Task to complete:
All that is needed is every line of the listing below that has "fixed".
+-------+
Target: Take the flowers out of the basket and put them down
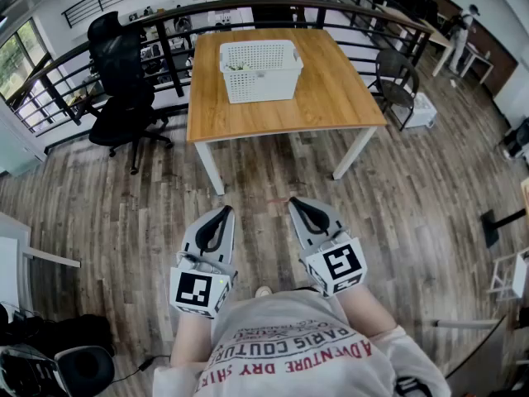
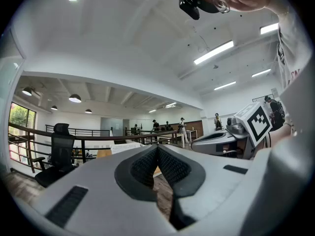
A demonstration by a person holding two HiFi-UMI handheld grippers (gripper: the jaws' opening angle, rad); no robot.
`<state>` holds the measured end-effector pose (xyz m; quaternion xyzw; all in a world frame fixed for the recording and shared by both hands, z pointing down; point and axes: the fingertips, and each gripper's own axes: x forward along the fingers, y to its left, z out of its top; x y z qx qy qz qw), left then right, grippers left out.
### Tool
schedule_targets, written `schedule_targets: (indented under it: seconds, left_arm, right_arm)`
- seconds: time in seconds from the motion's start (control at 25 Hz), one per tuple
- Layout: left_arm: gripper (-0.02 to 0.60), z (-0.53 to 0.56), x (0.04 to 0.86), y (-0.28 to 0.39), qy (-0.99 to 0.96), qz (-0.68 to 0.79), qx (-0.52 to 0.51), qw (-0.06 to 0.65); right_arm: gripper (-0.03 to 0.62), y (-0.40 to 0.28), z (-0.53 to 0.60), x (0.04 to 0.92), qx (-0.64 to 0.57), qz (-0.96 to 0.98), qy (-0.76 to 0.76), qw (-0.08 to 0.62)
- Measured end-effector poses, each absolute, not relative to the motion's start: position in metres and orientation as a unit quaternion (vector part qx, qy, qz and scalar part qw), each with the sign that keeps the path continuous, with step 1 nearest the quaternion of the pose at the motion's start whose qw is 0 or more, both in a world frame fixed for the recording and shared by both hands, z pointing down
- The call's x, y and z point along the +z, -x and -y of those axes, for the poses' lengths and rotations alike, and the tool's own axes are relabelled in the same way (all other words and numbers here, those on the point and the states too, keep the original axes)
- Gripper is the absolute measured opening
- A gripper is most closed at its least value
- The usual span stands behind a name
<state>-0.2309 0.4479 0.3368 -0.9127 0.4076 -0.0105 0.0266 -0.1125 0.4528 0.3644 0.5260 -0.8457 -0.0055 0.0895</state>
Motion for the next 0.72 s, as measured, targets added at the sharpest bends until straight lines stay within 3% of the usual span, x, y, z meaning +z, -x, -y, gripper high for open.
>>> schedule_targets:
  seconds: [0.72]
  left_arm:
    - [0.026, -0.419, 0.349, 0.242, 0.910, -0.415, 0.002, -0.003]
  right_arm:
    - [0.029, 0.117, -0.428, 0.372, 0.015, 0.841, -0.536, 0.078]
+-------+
Exercise answer:
`<state>` holds the measured end-effector pose (xyz m; quaternion xyzw; all in a world frame fixed for the recording and shared by both hands, z pointing down; point and axes: the fingertips, and each gripper's own axes: x forward along the fingers, y to its left, z out of its top; x y z qx qy qz qw), left then right, grippers left out.
- Measured end-effector poses, each absolute, not relative to the motion's start: position in metres and orientation as a unit quaternion (vector part qx, qy, qz and scalar part qw), each with the sign that keeps the path continuous, with step 1 nearest the quaternion of the pose at the motion's start whose qw is 0 or more, both in a world frame fixed for the recording and shared by both hands, z pointing down

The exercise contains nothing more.